Exercise directions
Take the entries that follow and return exactly the lines from the one holding "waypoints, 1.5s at" through the one holding "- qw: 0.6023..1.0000", both included. Nothing else is needed.

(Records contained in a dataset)
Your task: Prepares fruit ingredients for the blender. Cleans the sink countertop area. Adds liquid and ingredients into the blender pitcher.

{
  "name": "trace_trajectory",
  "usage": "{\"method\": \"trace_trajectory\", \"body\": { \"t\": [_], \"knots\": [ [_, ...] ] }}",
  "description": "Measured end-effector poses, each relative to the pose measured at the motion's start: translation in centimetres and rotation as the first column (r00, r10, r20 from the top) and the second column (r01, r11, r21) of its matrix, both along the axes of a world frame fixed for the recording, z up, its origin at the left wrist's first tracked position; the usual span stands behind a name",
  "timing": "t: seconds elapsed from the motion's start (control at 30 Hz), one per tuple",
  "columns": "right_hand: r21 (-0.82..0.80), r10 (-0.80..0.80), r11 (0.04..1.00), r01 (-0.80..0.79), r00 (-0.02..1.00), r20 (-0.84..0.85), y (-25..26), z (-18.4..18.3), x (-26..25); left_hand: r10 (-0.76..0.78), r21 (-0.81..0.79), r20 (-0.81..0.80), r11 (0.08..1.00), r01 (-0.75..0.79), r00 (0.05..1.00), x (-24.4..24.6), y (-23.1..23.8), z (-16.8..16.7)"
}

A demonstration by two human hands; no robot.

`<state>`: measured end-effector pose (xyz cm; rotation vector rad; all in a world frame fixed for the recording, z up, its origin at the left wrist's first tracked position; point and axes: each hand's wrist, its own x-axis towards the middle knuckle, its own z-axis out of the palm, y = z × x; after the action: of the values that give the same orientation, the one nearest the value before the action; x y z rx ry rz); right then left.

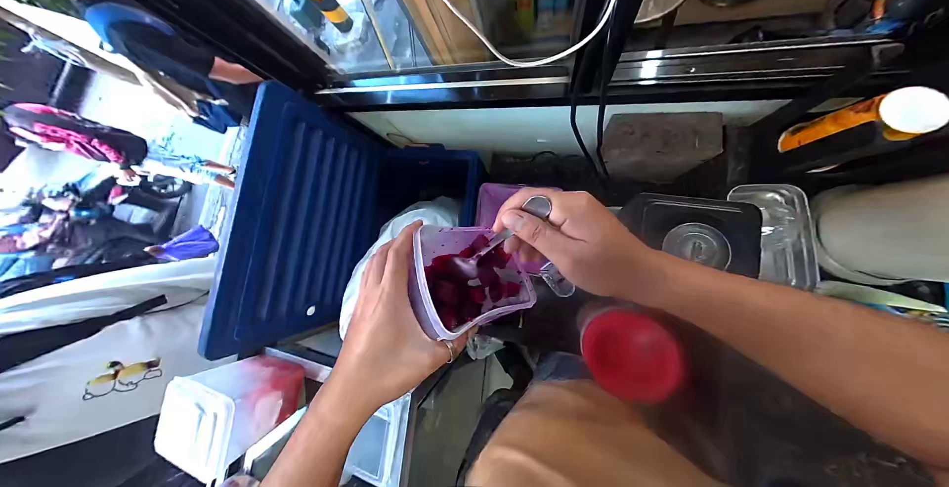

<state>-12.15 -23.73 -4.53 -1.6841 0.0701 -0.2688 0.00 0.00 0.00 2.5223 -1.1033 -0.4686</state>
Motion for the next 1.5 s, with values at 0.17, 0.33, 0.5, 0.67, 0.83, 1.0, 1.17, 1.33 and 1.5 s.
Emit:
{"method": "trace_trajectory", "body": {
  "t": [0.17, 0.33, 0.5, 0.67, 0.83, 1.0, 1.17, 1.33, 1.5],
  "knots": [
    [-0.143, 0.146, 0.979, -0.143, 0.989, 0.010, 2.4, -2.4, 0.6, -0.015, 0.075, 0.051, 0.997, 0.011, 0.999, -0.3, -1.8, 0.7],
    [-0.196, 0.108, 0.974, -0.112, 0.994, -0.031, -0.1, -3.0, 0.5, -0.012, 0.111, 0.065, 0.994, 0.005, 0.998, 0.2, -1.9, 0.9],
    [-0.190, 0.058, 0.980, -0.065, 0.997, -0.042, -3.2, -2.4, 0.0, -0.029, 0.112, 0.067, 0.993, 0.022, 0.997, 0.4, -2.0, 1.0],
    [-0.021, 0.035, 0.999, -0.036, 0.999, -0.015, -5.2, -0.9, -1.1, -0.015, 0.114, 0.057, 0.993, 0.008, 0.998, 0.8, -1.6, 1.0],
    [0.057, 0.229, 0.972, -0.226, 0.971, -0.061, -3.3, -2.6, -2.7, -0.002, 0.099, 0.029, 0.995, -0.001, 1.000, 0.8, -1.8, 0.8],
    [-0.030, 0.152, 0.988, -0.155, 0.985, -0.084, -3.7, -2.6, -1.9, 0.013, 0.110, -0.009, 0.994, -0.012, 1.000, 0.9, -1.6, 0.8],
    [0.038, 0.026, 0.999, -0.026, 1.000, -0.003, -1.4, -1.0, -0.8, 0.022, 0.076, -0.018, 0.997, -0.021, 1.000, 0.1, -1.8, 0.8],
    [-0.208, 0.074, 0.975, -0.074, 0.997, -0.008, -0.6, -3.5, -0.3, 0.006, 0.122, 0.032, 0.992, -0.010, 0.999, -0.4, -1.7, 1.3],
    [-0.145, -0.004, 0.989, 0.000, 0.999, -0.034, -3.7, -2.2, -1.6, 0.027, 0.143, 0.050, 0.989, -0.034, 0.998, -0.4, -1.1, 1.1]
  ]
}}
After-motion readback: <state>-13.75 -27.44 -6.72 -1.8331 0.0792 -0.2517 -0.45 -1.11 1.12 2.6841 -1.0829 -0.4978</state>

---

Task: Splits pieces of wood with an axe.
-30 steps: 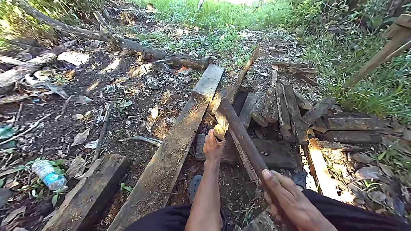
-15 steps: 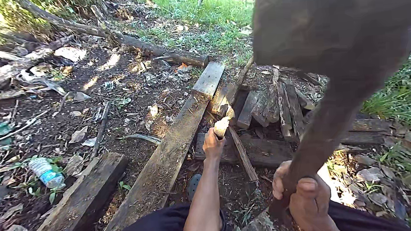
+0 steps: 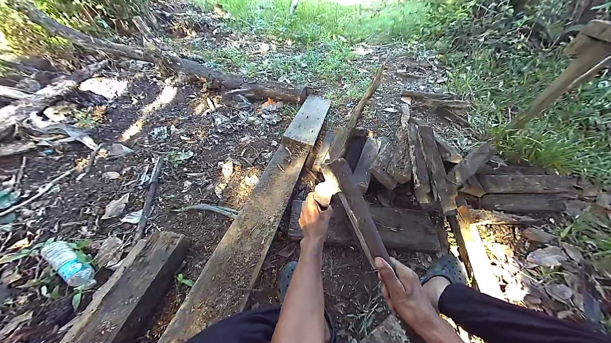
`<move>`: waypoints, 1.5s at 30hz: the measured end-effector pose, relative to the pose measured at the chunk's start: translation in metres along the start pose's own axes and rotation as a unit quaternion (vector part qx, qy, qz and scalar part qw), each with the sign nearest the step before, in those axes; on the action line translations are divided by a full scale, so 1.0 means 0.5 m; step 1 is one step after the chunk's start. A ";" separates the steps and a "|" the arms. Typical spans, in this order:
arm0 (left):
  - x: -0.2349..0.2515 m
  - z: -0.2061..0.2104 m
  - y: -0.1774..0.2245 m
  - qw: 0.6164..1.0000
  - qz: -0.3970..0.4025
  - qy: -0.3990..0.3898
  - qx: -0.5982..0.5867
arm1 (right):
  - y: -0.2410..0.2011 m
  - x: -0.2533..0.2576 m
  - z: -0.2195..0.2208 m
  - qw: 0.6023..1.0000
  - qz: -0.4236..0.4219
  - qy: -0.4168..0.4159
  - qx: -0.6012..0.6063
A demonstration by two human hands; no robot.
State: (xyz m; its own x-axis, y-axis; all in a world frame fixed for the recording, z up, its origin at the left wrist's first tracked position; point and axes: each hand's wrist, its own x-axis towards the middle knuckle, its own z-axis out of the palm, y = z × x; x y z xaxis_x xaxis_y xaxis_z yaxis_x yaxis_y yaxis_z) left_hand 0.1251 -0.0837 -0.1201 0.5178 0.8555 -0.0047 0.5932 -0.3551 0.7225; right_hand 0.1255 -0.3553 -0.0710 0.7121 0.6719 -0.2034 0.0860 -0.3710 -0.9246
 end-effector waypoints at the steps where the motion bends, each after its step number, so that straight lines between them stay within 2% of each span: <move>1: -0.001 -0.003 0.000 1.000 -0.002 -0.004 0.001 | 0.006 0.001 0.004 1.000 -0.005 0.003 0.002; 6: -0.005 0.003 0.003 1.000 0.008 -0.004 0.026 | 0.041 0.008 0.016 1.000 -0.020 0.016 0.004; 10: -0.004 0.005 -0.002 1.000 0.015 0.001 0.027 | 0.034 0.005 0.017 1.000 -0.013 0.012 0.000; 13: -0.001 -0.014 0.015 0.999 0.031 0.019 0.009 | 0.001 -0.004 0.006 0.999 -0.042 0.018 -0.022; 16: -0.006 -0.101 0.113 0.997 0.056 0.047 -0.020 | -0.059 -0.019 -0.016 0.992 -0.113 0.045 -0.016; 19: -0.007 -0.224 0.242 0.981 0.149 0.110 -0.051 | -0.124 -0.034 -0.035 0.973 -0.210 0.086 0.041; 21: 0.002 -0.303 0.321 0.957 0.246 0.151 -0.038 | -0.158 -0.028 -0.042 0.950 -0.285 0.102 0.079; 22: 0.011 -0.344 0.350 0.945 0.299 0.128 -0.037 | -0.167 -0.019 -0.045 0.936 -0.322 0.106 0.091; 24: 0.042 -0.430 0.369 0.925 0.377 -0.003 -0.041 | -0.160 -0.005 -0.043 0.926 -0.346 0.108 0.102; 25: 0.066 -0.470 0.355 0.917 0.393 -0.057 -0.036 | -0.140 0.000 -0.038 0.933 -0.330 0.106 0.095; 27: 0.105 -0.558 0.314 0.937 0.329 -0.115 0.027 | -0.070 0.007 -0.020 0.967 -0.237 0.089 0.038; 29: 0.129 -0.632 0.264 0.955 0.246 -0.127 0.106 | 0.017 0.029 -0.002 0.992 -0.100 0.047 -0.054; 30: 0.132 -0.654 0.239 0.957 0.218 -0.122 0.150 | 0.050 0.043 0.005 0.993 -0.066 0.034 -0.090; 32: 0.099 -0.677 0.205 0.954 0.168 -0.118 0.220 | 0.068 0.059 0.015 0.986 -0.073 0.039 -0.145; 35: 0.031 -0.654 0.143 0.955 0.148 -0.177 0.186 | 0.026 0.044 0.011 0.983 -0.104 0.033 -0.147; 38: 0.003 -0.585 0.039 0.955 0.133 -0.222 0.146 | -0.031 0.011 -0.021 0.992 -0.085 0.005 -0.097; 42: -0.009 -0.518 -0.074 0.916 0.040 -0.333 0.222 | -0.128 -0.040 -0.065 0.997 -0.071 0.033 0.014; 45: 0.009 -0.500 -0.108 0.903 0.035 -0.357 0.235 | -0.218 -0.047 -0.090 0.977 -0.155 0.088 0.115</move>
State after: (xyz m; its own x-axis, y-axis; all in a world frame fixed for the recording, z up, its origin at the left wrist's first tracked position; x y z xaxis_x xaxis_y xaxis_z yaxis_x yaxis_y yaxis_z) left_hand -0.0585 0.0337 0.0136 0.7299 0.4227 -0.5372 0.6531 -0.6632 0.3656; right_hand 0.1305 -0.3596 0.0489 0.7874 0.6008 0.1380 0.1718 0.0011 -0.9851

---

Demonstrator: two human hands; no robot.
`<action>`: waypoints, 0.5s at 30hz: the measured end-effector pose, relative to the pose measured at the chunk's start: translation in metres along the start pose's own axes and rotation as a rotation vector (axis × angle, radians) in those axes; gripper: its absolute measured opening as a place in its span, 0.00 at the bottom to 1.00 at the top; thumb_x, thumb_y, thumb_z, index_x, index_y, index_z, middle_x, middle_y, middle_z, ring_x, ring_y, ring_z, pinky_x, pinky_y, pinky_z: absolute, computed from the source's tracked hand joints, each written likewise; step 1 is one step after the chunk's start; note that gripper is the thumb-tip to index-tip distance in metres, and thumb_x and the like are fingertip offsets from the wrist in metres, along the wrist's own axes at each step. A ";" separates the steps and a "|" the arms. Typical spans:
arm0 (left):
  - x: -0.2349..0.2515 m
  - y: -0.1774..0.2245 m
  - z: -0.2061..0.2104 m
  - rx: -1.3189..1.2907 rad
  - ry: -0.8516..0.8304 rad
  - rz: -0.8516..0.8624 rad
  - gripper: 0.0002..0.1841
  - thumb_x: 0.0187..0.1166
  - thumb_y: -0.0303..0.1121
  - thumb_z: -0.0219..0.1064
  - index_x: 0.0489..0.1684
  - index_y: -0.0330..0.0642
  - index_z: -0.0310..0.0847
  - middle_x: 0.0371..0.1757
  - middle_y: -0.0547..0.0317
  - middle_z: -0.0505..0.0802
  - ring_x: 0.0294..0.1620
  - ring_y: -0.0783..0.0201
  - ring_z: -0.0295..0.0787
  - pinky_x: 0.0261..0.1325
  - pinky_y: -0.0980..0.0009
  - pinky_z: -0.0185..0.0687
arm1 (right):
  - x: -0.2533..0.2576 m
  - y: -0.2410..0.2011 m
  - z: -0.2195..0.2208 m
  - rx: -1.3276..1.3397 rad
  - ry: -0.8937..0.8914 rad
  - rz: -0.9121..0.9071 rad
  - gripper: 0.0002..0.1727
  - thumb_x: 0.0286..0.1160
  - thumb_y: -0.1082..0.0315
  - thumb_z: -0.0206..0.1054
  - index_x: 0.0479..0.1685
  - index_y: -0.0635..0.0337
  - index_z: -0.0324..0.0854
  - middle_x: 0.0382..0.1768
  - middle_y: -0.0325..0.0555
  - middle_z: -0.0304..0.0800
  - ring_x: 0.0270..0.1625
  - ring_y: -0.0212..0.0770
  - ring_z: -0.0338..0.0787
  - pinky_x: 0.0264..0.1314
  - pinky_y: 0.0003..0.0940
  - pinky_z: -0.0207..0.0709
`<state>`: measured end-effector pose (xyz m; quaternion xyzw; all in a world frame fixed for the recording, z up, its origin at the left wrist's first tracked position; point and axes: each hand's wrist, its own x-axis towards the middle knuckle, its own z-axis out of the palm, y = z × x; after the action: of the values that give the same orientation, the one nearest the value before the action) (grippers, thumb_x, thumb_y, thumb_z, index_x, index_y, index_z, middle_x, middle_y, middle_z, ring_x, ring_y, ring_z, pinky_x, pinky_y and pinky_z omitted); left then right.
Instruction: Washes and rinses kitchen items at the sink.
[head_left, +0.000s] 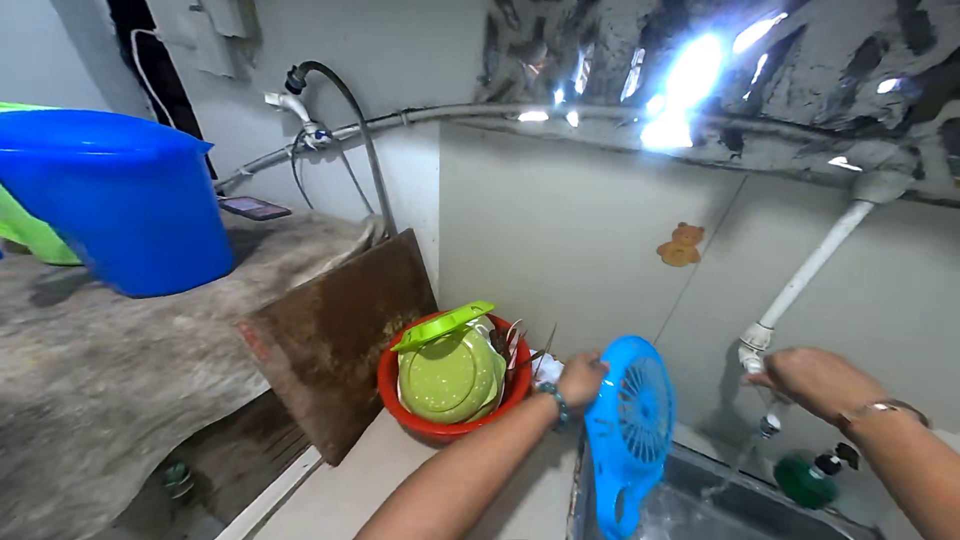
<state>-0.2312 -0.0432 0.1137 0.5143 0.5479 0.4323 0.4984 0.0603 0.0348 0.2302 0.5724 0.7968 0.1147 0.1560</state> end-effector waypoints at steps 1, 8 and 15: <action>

Answer section
`<move>`: waypoints, 1.5s at 30hz: the measured end-effector pose, relative to the pose measured at the chunk's start: translation in metres along the start pose's own axes and rotation as a unit quaternion (vector part qx, qy, qz and scalar part qw), each with the sign nearest the step before, in those axes; on the action line translations are divided by a full scale, so 1.0 means 0.5 m; step 1 is one step after the chunk's start. A ";" separates the steps and a "|" the arms. Typical spans, in this order:
arm0 (left):
  - x: -0.2349..0.2515 m
  - z: -0.2061..0.2104 m
  - y: -0.1774..0.2245 m
  - qw: 0.6164..1.0000
  - qz: -0.3970..0.4025
  - qy: -0.3990..0.3898
  - qx: -0.5982..0.5867
arm1 (right):
  - y: -0.2410..0.2011 m
  - x: -0.2533..0.2576 m
  - z: -0.2195..0.2208 m
  - qw: 0.6023..1.0000

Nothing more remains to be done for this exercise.